=== REQUIRED ACTION ===
Reproduce exactly, from the line containing "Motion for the", every line down to the end of the data below.

=== MATERIAL PROVIDED ===
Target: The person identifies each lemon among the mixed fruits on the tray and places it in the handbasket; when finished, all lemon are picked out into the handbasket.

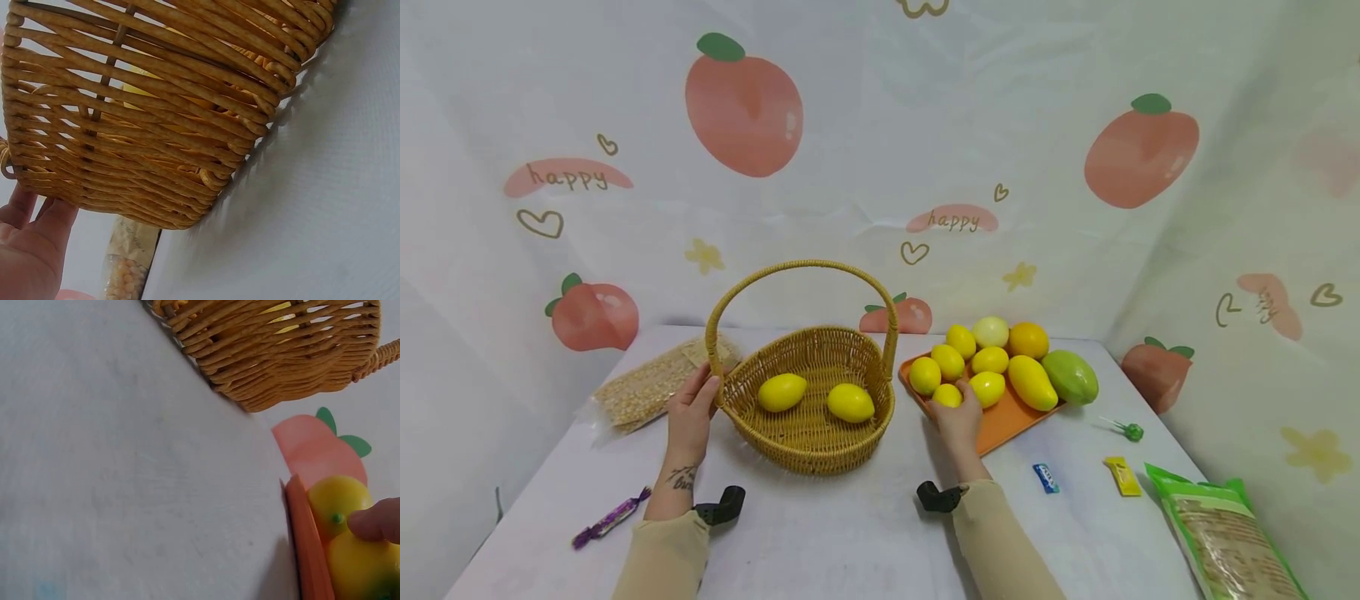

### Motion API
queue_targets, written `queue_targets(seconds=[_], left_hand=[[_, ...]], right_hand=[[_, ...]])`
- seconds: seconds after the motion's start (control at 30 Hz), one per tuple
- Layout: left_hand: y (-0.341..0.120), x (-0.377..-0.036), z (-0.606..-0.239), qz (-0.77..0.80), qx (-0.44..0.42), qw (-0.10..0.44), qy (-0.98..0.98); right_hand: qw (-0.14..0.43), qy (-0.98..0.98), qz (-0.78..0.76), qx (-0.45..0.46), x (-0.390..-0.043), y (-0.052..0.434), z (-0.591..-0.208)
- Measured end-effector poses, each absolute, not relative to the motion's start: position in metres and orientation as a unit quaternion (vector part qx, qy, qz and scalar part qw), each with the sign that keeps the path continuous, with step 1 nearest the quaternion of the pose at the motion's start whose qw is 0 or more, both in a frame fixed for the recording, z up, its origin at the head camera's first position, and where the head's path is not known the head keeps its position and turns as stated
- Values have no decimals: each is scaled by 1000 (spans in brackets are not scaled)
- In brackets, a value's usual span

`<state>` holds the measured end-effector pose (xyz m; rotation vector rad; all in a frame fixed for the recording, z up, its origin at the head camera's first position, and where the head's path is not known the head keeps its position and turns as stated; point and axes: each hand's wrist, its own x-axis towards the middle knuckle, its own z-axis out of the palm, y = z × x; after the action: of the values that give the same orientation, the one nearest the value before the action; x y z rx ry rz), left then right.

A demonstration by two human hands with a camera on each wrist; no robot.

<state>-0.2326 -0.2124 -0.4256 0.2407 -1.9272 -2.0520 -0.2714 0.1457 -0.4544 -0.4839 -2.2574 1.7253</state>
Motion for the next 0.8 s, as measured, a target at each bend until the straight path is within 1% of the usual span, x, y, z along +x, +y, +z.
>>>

=== ANSWER TO THIS TASK ===
Motion for the next 0.8 s, as measured, a target at each bend until the straight path is within 1% of the usual span, x, y, z along +x, +y, +z.
>>>

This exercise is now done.